TRY IT -
When you reach the line with "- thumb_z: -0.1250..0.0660" in the listing below, transcribe it and each line after it up to and including the line with "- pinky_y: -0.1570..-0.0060", exactly and with nothing else.
(MATERIAL PROVIDED Opens)
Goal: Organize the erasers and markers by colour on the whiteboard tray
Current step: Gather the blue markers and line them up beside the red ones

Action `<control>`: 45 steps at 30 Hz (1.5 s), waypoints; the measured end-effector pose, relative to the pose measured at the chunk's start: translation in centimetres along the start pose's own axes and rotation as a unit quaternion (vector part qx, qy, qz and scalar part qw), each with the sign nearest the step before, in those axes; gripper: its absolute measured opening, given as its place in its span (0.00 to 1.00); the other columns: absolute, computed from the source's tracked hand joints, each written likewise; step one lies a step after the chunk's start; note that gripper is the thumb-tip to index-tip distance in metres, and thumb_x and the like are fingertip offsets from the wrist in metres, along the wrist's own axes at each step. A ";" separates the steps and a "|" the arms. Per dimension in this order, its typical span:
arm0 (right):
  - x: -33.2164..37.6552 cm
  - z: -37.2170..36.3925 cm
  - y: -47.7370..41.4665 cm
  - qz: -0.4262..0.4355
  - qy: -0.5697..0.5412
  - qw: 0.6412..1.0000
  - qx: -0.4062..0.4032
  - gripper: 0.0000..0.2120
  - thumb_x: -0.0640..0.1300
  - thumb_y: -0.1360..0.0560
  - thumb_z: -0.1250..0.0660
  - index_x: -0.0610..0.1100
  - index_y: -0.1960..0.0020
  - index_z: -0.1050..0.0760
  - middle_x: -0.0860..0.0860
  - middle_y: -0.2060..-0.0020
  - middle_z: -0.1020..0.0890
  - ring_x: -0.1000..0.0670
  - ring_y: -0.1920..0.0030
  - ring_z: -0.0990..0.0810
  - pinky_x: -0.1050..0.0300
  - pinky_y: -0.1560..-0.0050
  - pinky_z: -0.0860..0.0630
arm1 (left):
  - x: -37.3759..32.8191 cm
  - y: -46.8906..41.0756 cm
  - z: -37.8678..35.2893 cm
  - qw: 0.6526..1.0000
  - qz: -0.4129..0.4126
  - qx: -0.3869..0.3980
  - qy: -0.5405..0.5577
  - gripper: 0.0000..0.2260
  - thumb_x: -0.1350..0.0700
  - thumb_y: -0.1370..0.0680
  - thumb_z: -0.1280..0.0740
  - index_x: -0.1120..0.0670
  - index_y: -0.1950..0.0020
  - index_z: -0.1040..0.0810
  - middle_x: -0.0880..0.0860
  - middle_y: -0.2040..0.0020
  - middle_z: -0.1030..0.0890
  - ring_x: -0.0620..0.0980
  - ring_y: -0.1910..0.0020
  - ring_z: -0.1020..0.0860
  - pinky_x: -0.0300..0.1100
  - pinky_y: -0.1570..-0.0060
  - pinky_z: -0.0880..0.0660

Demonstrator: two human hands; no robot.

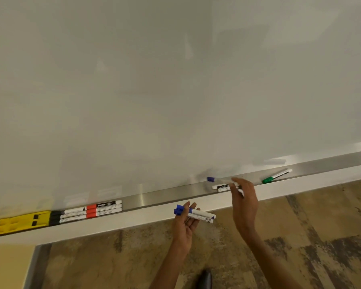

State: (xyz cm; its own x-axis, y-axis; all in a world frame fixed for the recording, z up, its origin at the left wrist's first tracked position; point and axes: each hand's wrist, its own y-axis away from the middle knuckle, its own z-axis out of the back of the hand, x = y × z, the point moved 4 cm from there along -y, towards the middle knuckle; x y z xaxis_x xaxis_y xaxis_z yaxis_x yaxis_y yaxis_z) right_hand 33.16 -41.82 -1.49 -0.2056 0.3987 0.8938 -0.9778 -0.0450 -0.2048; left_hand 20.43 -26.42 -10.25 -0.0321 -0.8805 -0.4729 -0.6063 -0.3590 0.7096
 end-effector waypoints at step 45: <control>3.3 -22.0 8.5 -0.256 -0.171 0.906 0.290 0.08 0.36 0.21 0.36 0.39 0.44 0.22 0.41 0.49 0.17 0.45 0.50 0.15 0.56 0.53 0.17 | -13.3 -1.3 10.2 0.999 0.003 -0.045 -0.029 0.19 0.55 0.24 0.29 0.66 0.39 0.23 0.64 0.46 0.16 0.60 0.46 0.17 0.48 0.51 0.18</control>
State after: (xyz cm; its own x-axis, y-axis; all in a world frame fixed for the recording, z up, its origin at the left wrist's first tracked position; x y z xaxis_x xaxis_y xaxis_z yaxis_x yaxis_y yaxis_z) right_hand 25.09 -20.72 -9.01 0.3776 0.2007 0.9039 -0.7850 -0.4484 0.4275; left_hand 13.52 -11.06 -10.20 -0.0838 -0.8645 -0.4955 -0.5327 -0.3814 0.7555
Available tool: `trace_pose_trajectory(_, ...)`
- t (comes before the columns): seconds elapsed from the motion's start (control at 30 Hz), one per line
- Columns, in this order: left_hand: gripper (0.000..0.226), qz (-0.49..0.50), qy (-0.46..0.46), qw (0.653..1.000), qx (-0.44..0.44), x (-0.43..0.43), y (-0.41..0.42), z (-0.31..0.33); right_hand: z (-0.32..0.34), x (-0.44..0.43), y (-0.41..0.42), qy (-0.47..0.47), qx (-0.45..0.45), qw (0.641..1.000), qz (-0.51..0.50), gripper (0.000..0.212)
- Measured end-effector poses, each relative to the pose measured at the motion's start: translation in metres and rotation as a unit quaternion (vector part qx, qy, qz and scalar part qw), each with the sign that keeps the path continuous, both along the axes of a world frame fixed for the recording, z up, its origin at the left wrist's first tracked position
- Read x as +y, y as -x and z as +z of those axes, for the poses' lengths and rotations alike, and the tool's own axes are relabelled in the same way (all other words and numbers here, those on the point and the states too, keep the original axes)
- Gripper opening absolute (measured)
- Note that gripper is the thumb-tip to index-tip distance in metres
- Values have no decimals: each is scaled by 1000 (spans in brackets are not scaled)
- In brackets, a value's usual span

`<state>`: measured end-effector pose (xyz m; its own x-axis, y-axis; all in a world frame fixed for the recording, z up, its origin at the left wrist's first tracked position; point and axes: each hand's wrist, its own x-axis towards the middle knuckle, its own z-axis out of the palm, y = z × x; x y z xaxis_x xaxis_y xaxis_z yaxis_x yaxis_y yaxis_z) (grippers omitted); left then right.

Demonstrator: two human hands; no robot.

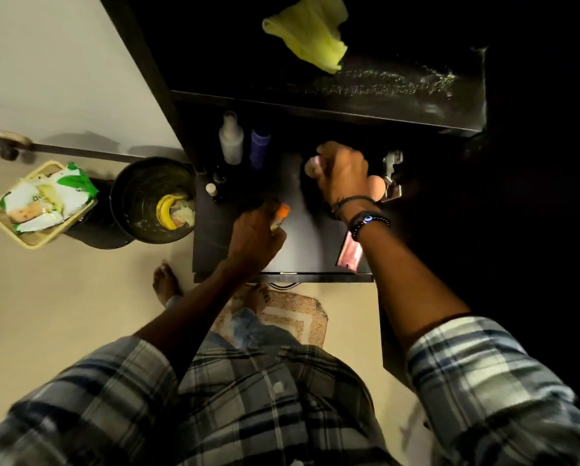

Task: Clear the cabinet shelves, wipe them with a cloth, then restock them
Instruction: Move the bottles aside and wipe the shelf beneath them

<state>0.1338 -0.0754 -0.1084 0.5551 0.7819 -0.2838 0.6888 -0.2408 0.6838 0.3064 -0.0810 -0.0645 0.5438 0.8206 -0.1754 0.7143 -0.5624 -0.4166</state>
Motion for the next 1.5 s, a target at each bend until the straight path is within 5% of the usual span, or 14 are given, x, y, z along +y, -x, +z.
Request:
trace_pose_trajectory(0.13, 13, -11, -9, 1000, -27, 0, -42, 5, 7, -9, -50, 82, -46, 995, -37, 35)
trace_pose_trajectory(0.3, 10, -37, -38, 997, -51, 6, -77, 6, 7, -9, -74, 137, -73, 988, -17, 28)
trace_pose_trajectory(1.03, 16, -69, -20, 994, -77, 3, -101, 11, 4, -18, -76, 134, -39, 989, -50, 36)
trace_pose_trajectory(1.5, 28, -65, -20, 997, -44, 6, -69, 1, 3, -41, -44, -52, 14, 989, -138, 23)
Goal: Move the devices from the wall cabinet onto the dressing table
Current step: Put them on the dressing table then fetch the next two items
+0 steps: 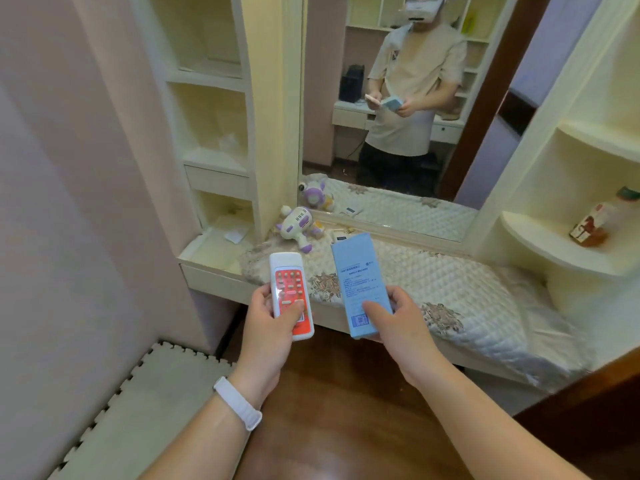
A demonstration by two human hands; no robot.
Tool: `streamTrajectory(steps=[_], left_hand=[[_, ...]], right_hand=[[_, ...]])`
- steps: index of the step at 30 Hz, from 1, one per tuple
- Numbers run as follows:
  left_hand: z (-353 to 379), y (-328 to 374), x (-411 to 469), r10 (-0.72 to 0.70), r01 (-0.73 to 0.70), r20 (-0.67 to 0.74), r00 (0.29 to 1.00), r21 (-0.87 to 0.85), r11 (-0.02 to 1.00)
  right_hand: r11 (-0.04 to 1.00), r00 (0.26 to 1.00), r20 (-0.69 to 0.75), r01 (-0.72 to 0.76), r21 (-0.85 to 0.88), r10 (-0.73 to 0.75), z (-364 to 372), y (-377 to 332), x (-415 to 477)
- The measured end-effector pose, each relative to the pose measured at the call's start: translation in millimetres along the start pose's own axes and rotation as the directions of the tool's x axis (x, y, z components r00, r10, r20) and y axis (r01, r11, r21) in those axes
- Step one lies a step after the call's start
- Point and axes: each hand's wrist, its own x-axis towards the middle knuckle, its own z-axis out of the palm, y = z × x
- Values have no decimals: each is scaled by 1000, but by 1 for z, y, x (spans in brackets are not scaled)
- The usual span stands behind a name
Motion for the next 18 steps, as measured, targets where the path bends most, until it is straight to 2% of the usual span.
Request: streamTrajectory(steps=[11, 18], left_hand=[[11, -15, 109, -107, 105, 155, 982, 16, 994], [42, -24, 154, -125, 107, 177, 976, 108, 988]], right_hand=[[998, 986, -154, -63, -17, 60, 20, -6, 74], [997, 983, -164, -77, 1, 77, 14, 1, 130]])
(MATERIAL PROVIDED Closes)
WRITTEN SOLUTION -
  - thumb_z: -0.1250..0.0660
  - index_x: -0.0610..0.1100
  - index_y: -0.1960..0.0020
  - index_z: -0.1050..0.0760
  - middle_x: -0.0860..0.0860
  - middle_y: -0.2060..-0.0020
  - middle_z: -0.1020..0.0890
  - ring_x: -0.1000..0.0670
  - ring_y: -0.1920..0.0030
  - ring_z: -0.0990..0.0810
  - pinky_x: -0.1050..0.0300
  - pinky_y: -0.1560..-0.0050
  - pinky_z: -0.0860..0.0630
arm1 (left):
  - x: -37.3759..32.8191 cm
  - y: -46.8906..41.0756 cm
  - z: -37.8678..35.2893 cm
  - qw: 0.6526..1.0000
  - qz: -0.4129..0.4126
  - qx: -0.3869..0.3980
  - qy: -0.5405..0.5577
  - gripper: 0.0000..0.2260
  - thumb_x: -0.1350..0.0700
  - thumb_y: -0.1370..0.0680
  - thumb_z: -0.1280..0.0740
  - index_x: -0.1120..0.0670
  - index_y: -0.1950..0.0020
  - index_z: -0.1040..0.0810
  - middle_x: -0.0880..0.0860
  - middle_y: -0.2040..0.0020
  - middle_z: -0.1030..0.0890
  - ring_x: -0.0620..0.0980
  - ring_y: -0.1910..0.0020
  - ring_z: -0.1020..0.0860
  - pinky_x: -0.0300..0.1100
  - pinky_y: -0.1570..-0.0060

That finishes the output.